(EXERCISE DIRECTIONS): Retype the records in full, and please keep the pictures out of the copy.

(DATASET ENTRIES):
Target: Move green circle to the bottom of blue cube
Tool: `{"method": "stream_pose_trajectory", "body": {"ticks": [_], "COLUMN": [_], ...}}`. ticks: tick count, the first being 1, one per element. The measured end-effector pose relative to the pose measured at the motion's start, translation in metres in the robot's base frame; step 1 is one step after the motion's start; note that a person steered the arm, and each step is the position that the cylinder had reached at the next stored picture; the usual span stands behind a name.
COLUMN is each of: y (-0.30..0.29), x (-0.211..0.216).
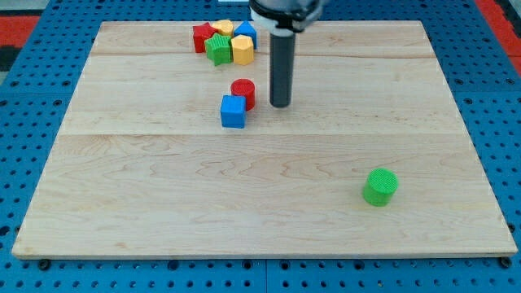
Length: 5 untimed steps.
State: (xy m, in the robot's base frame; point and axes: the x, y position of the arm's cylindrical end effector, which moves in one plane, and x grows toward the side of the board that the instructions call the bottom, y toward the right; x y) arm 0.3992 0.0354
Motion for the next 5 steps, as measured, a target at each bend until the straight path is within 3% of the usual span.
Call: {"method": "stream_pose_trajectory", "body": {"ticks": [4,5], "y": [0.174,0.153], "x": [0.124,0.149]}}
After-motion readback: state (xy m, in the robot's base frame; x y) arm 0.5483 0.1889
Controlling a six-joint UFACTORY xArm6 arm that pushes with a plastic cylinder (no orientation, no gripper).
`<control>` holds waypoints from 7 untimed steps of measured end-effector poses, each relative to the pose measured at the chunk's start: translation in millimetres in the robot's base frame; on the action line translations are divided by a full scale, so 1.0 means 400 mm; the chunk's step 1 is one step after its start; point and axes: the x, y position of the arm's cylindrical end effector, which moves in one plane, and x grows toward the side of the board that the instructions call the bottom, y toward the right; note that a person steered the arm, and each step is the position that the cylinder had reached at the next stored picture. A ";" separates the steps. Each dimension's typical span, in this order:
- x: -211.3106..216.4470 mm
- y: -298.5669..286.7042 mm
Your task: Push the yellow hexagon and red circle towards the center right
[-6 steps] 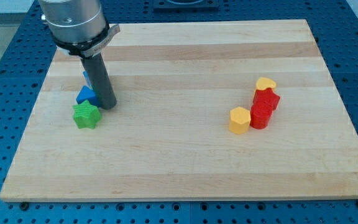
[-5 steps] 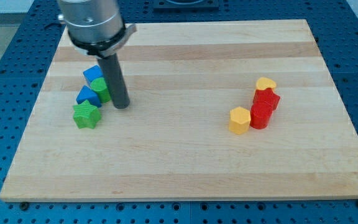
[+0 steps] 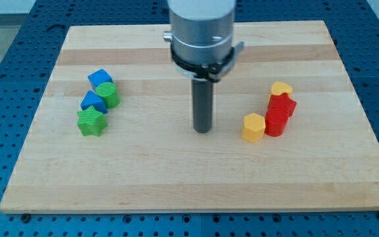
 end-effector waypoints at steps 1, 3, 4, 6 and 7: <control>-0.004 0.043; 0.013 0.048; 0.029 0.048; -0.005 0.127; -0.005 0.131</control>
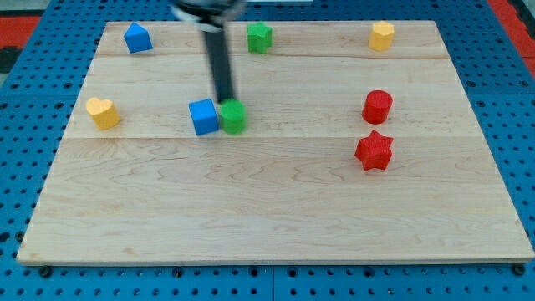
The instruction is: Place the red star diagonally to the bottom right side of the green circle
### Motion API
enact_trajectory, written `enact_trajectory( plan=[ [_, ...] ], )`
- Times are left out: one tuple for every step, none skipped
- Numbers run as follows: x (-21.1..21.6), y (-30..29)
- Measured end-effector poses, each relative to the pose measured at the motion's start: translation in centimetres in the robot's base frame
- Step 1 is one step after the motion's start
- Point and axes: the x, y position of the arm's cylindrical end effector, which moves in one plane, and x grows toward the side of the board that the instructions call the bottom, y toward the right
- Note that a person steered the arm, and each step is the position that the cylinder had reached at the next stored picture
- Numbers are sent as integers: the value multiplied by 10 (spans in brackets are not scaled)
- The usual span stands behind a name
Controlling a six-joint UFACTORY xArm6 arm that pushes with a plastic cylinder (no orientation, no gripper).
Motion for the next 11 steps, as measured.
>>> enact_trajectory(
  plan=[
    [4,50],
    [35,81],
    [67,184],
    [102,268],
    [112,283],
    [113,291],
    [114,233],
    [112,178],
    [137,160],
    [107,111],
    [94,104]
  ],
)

(EXERCISE ANSWER):
Target: Move green circle to the bottom of blue cube
Tool: `{"method": "stream_pose_trajectory", "body": {"ticks": [_], "COLUMN": [_], ...}}`. ticks: tick count, the first being 1, one per element. The measured end-effector pose relative to the pose measured at the motion's start, translation in metres in the robot's base frame; step 1 is one step after the motion's start; note that a person steered the arm, and each step is the position that the cylinder had reached at the next stored picture; the usual span stands behind a name.
COLUMN is each of: y (-0.30..0.29), x (-0.211..0.216).
Length: 5 untimed steps.
State: (xy m, in the robot's base frame; point and axes: the x, y position of the arm's cylindrical end effector, which moves in one plane, and x grows toward the side of the board that the instructions call the bottom, y toward the right; x y) arm 0.3992 0.0354
Motion for the next 5 steps, as measured, a target at each bend until the straight path is within 3% of the usual span.
Call: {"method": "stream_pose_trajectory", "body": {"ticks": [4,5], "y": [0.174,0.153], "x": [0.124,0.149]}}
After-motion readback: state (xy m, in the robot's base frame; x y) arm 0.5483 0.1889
Controlling a six-joint UFACTORY xArm6 arm that pushes with a plastic cylinder (no orientation, no gripper).
`<control>` holds waypoints from 7 untimed steps of measured end-effector poses, each relative to the pose measured at the chunk's start: translation in millimetres in the robot's base frame; on the action line translations are divided by a full scale, so 1.0 means 400 mm; the chunk's step 1 is one step after its start; point and axes: the x, y position of the arm's cylindrical end effector, which moves in one plane, and x grows toward the side of the board that the instructions call the bottom, y toward the right; note that a person steered the arm, and each step is the position that the cylinder had reached at the next stored picture. A ";" separates the steps. Each dimension's typical span, in this order:
- x: -211.3106..216.4470 mm
- y: -298.5669..286.7042 mm
Your task: Push the yellow hexagon and red circle towards the center right
[-6 steps] 
[-5 steps] 
[+0 steps] 
 end-effector waypoints at steps 1, 3, 4, 6 and 7: <control>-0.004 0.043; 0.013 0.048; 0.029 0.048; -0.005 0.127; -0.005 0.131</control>
The instruction is: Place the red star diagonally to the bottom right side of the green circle
### Motion API
enact_trajectory, written `enact_trajectory( plan=[ [_, ...] ], )`
- Times are left out: one tuple for every step, none skipped
- Numbers run as follows: x (-21.1..21.6), y (-30..29)
- Measured end-effector poses, each relative to the pose measured at the motion's start: translation in centimetres in the robot's base frame
- Step 1 is one step after the motion's start
- Point and axes: the x, y position of the arm's cylindrical end effector, which moves in one plane, and x grows toward the side of the board that the instructions call the bottom, y toward the right
- Note that a person steered the arm, and each step is the position that the cylinder had reached at the next stored picture
- Numbers are sent as integers: the value multiplied by 10 (spans in brackets are not scaled)
- The usual span stands behind a name
Controlling a six-joint UFACTORY xArm6 arm that pushes with a plastic cylinder (no orientation, no gripper).
Motion for the next 11 steps, as measured.
>>> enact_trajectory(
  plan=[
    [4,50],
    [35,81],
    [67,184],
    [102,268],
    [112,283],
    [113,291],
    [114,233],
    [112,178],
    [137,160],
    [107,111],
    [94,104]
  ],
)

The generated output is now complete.